Прежде чем перейти к другой эпохе моей жизни, к юности, нельзя не вспомнить о доме, в котором мы жили почти двадцать лет — с 1928 до 1946 года. Доме на Поварской, жизнь в котором определяла особое самосознание «арбатских девочек», свойственное мне и моим подругам и друзьям отрочества. Арбат и прилегающие к нему улицы и переулки были для нас лучшим и единственным местом на земле, нашей подлинной родиной, «отечеством», как для Булата Окуджавы.
Большой Ржевский переулок, дом 8, кв. 9 — здесь прошло мое отрочество, юность, да и молодость. Я оказалась там двенадцатилетней девочкой, а уехала взрослой женщиной, матерью сына-школьника, с грузом прожитых тяжелейших 30-х годов, войны, семейных неурядиц - позади была уже долгая жизнь, целая эпоха. Но это была эпоха жизни всей страны, и она отразилась в судьбах обитателей нашей квартиры во всей своей полноте, во всех характерных сюжетообразующих подробностях.

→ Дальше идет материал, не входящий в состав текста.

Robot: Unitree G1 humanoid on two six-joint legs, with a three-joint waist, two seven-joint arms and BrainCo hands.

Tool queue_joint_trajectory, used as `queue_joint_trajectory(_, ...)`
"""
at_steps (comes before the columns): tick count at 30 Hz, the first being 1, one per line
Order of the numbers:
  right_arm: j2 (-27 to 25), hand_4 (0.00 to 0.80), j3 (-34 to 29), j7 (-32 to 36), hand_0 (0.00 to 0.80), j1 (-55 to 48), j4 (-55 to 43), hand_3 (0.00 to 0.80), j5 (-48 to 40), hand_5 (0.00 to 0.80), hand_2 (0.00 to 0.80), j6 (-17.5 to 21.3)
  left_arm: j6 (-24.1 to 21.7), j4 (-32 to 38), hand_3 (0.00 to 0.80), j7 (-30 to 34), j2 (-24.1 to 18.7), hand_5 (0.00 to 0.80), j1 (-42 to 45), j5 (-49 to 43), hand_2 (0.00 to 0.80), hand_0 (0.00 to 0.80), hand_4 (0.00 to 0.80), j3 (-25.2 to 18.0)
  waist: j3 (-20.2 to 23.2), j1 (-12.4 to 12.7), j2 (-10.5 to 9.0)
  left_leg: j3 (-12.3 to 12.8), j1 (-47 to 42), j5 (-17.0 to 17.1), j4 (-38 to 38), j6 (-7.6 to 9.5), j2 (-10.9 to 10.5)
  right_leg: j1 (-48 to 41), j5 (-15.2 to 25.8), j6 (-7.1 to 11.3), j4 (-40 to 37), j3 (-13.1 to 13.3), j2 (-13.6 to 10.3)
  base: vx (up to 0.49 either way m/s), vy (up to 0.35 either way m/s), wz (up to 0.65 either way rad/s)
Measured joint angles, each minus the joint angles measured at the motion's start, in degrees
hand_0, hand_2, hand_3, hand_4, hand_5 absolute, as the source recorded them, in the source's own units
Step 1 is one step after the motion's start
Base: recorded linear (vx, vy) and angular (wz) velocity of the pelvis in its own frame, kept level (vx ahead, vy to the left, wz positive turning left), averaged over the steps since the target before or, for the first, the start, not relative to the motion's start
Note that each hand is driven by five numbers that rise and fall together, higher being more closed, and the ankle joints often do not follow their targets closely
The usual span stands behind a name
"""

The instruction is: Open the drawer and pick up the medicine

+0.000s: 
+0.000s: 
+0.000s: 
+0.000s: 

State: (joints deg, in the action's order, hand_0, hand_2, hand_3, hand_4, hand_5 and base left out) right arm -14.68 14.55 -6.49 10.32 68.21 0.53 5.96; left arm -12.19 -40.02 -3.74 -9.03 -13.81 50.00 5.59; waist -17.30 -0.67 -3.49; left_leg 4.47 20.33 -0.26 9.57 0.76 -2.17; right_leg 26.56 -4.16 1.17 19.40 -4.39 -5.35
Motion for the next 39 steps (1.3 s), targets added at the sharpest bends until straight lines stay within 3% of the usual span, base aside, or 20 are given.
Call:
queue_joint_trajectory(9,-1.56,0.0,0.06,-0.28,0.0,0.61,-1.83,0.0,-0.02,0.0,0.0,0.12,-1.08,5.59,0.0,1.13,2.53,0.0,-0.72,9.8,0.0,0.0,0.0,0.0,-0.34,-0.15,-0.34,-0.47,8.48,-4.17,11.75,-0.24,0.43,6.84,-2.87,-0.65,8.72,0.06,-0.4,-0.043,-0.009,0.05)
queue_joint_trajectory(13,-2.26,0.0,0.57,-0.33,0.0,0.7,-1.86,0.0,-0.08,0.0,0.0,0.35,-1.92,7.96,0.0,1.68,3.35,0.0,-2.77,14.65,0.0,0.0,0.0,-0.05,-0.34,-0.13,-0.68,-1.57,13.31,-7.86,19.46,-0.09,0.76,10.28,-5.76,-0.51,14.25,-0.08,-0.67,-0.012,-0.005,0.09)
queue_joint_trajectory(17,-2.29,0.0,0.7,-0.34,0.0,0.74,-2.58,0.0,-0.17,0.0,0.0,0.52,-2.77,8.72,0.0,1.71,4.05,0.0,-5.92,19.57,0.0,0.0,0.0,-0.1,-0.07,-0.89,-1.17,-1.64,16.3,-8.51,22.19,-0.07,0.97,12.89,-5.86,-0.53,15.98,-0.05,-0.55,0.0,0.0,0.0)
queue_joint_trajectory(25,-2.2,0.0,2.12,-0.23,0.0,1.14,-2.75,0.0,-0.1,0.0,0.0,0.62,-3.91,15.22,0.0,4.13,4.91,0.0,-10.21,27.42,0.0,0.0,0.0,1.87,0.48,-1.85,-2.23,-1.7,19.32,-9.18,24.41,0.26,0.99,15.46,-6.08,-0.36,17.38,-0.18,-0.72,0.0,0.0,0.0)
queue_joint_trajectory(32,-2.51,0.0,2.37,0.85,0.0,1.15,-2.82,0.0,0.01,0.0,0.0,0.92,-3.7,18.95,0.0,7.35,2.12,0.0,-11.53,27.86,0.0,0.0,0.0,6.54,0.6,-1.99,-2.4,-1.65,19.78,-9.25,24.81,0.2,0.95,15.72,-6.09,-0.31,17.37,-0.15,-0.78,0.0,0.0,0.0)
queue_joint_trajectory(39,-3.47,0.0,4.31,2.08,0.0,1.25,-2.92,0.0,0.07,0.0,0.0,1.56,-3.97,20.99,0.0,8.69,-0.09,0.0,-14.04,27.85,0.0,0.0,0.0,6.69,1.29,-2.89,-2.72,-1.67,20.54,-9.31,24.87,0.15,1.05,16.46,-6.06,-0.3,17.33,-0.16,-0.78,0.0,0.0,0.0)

Мы тогда, вслед за Ильфом и Петровым, усмехаясь, называли нашу квартиру Вороньей слободкой. Но сегодня я оглядываюсь на порожденное советской властью уникальное явление - коммунальную квартиру, на ее неповторимое своеобразие, совсем не с тем насмешливым цинизмом, как тогдашние наши литературные кумиры.
Дом наш — типичный доходный дом, построенный в 1913 году, накануне Первой мировой войны, стоял посреди короткого переулка, соединявшего Поварскую с Большой Молчановкой. Переулок был знаменитый в тогдашней Москве, и каждый дом в нем имел свою историю. Наш — угловой, с него начиналась Малая Молчановка, и на ней примыкал к нему известный, не раз описанный в литературе «дом со львами», сразу после окончания строительства в 1913 году заселенный писателями и артистами, а к моему времени, как и наш, «уплотненный» совсем другим населением.
Теперь я понимаю, что от революции до лета 1928 года, когда мы поселились на Ржевском, прошло примерно столько же времени, сколько от «перестройки» до конца XX века - то есть очень немного. А тогда мне советская власть казалась уже давним, вечным и единственно возможным строем в нашей стране. На самом же деле прошедшее десятилетие еще не успело окончательно вытравить приметы прошлого. Так, в нашем небольшом переулке (хотя он назывался Большой Ржевский, в нем было по нашей стороне всего пять домов; Малый Ржевский переулок, с противоположной стороны Поварской, был еще короче) действовали две церкви: рядом с нами находилась маленькая церковка Бориса и Глеба, окруженная садом — прибежищем всех нас, детей из примыкающих домов; потом, взрослыми, мы гуляли там с колясками наших младенцев, и только после войны строительство массивного здания Верховного суда стерло с лица земли и давно уже закрытую церковь и церковный сад. А в другом конце переулка, где он вливался в Большую Молчановку, стояла одна из замечательных московских церквей — Николы «на курьих ножках» (там в известном романе Алексея Толстого «Хождение по мукам» говели Даша и Катя). В первые годы нашей жизни на Ржевском в обеих церквях еще служили, звонили колокола, теплились свечи. Потом колокольный звон запретили, а церковь Николы снесли в начале 30-х годов, построив на ее месте школу. Еще одна, большая церковь, тоже Бориса и Глеба, стояла в двух шагах от нас, на Поварской, напротив Борисоглебского переулка. Ее тоже снесли и на ее месте построили здание для музыкального училища имени Гнесиных. И нам и нашим родителям все это казалось вполне естественным.
Помню, впрочем, иную свою реакцию на уничтожение храма Христа Спасителя. Он казался мне величественным. Сквер вокруг храма мы с моей подругой Люсей Гениной (она жила в нашем доме, этажом ниже) давно облюбовали и проводили там в каникулы долгие часы, читали, болтали, грызли семечки и наслаждались жизнью. И вдруг храм взорвали. Меня очень поразило равнодушие к этому родителей. Папа, заметив мою возмущенную реакцию, спокойно сказал: «Ну, что тебя волнует? Это эклектическое здание - оно не представляет ни исторической, ни художественной ценности. А место прекрасное — там можно построить что-то действительно ценное».